**What the exercise asks**
Take the listing below and print exactly the lines starting at the line containing "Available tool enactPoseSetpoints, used" and ending at the line containing "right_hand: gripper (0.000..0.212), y", both ends included, and no others.
══ Record excerpts ══
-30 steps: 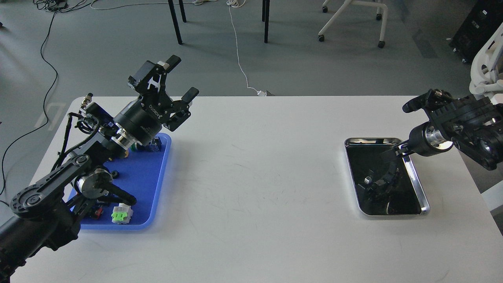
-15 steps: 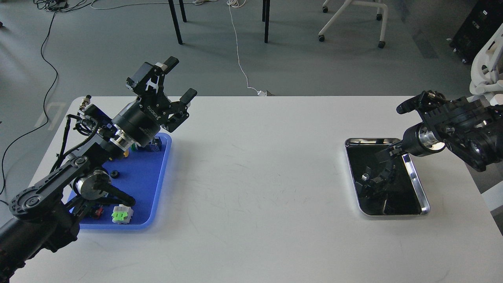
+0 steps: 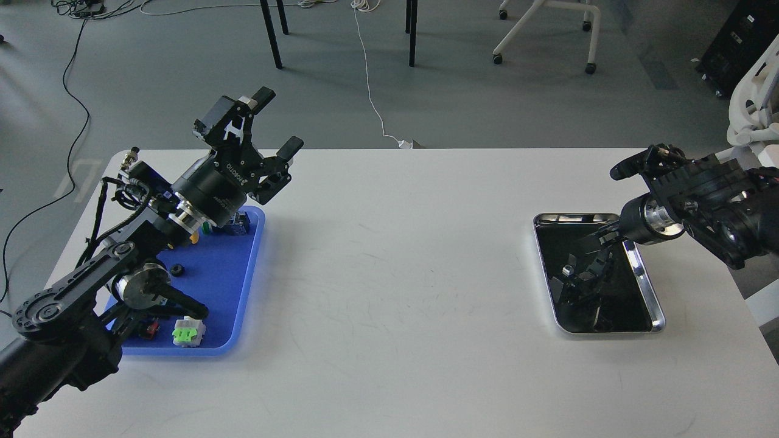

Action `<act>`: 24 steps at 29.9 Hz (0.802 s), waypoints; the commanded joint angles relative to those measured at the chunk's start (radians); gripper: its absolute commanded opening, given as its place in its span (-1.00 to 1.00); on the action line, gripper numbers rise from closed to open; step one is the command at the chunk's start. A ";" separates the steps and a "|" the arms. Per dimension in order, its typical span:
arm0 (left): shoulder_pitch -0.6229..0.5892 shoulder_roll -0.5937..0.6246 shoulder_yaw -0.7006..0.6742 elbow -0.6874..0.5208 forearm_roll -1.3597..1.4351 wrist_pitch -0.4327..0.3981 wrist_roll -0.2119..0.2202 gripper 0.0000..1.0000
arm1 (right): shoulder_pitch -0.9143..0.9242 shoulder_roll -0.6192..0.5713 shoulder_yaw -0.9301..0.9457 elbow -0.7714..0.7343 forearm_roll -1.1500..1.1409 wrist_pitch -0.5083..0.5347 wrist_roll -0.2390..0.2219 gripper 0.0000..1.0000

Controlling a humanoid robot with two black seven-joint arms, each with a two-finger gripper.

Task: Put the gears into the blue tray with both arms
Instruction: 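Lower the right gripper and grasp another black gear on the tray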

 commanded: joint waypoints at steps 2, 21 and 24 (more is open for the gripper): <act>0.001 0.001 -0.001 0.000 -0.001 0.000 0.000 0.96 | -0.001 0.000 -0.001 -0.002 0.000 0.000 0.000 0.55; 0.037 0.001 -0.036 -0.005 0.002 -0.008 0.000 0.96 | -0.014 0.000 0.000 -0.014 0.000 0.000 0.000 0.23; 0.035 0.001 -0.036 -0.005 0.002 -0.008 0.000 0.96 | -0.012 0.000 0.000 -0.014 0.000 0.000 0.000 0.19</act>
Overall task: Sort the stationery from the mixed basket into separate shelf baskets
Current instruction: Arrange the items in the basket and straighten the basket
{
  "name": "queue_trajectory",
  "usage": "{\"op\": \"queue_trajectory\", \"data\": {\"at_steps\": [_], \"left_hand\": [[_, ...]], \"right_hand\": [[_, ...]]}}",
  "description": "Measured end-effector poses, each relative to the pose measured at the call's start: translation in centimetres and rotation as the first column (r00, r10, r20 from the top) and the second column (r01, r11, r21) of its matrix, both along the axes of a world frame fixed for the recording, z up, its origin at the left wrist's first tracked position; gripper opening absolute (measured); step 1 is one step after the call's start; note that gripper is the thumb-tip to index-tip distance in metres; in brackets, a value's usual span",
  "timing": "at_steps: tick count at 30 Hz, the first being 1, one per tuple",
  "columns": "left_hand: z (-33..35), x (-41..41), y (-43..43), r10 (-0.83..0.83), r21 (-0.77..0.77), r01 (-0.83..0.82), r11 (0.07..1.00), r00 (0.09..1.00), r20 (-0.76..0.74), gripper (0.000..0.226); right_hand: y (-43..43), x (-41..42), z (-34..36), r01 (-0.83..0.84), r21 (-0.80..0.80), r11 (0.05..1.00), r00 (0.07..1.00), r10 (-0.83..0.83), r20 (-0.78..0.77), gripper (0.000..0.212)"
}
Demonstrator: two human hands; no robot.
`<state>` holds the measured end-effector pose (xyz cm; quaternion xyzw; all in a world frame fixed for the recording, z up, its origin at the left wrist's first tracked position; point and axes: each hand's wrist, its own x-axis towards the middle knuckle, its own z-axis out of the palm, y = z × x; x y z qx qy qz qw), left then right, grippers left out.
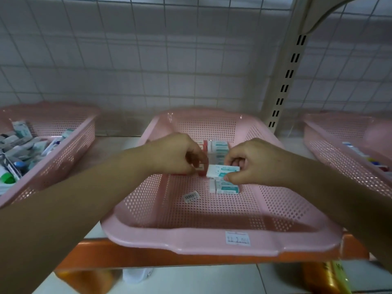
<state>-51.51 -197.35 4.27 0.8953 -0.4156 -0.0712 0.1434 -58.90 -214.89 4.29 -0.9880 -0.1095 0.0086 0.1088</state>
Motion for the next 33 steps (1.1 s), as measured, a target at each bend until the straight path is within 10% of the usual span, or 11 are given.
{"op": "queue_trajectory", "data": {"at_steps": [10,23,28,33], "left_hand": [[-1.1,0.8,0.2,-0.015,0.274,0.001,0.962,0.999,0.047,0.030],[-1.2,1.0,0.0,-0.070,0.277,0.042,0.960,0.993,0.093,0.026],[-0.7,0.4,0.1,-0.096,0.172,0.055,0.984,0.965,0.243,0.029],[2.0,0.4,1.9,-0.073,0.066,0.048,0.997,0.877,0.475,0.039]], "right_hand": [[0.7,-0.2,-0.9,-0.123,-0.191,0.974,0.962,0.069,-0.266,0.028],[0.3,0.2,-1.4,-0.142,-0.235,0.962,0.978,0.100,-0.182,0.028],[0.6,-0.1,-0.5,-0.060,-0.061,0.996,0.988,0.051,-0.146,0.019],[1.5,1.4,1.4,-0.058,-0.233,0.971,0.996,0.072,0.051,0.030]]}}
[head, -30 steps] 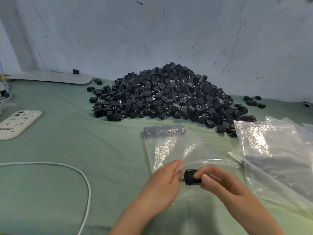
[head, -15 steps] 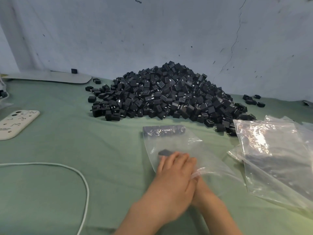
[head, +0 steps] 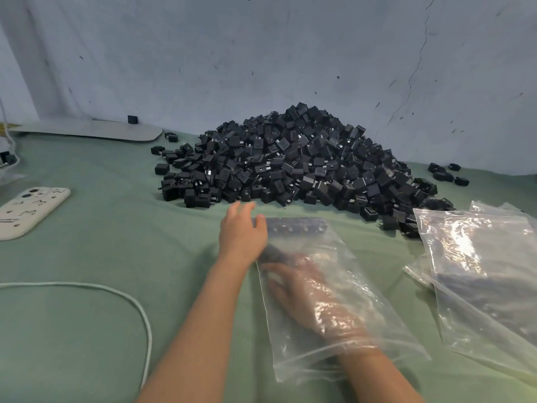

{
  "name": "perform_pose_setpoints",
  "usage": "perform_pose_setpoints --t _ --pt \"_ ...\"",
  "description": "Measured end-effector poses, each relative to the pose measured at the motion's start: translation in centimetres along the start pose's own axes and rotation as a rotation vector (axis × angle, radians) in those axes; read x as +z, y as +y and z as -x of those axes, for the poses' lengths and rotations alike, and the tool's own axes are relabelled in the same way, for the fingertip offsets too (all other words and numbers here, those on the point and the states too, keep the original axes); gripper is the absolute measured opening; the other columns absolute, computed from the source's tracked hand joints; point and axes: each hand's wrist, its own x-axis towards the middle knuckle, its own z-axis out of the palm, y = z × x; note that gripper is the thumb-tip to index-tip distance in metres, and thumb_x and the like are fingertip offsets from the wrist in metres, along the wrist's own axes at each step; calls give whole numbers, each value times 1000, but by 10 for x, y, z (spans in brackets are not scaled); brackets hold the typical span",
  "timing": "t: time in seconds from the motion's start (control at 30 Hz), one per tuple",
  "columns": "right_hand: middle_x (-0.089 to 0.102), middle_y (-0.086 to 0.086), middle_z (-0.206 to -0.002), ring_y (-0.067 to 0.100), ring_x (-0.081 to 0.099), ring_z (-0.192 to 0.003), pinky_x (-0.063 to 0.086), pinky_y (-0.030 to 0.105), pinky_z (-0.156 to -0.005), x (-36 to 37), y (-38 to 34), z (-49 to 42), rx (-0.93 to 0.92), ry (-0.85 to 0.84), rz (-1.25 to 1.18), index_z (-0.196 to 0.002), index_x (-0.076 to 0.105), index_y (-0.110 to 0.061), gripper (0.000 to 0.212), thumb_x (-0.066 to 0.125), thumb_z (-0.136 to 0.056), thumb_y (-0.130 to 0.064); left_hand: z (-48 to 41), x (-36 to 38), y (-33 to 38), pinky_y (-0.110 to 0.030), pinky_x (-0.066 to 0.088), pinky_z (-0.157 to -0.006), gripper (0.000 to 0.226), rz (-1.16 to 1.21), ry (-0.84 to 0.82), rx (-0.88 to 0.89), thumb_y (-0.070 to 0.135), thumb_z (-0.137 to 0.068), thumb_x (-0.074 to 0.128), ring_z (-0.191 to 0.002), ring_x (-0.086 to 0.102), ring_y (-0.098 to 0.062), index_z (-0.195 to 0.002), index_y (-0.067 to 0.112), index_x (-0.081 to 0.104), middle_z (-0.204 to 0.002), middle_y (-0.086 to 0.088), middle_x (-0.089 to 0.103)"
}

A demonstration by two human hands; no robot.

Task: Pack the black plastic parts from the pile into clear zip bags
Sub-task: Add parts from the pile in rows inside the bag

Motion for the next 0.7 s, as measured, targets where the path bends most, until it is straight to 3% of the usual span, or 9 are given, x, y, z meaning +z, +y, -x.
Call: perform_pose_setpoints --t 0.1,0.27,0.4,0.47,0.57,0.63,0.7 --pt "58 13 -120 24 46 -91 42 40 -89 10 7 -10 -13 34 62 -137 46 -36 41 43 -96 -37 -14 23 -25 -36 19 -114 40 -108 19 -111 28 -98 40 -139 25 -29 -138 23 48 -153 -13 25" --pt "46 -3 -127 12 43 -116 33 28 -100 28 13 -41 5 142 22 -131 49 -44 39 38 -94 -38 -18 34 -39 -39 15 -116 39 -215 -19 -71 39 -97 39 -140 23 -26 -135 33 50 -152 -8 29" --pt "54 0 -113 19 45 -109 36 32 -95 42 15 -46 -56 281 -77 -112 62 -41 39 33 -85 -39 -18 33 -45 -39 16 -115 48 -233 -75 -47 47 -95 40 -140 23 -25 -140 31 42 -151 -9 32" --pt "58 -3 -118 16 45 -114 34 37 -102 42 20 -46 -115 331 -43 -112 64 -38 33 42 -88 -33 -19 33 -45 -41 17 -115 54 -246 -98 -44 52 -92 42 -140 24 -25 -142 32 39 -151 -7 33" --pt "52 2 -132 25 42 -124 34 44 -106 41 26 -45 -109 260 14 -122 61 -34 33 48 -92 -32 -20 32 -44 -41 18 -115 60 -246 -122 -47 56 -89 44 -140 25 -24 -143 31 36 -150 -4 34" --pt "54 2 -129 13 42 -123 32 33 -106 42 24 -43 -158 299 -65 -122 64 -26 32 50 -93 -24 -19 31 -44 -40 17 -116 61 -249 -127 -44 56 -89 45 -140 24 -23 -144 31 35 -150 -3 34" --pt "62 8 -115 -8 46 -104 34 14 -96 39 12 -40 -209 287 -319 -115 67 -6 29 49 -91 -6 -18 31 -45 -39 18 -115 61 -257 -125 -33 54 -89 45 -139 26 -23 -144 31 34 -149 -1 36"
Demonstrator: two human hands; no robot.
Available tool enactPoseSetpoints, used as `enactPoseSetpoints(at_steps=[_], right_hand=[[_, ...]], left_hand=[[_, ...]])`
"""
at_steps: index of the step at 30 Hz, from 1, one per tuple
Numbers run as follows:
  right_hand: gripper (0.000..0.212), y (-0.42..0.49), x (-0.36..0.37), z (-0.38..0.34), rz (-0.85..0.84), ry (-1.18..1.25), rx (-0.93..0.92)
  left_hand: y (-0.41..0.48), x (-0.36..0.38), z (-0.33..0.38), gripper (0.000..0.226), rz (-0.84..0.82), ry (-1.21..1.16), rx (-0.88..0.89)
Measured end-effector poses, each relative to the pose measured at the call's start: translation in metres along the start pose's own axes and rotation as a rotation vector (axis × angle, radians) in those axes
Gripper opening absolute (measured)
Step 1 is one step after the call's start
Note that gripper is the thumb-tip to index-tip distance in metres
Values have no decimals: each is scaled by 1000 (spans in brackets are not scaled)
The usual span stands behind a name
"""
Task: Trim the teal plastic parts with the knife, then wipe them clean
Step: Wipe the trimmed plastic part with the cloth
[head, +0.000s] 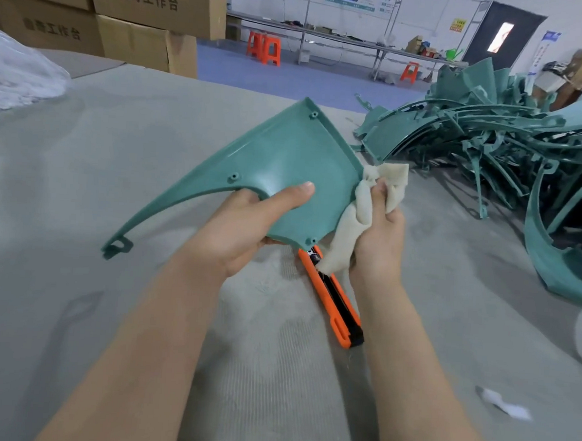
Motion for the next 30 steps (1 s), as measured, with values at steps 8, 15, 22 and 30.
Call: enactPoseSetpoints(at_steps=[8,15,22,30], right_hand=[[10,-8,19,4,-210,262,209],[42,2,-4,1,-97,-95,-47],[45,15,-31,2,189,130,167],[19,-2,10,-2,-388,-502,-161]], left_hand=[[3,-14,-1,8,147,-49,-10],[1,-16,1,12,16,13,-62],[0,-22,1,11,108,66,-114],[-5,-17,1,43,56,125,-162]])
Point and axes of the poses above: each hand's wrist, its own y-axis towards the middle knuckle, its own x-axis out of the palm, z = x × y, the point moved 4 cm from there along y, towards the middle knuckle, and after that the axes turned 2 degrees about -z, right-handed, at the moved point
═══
**Output**
Available tool enactPoseSetpoints, used as `enactPoseSetpoints(at_steps=[_], right_hand=[[_, ...]], left_hand=[[_, ...]])`
"""
at_steps: index of the step at 30 Hz, from 1, one per tuple
Numbers run as follows:
  right_hand: gripper (0.000..0.212), y (-0.42..0.49), x (-0.36..0.37), z (-0.38..0.34), rz (-0.85..0.84), ry (-1.18..1.25), rx (-0.93..0.92)

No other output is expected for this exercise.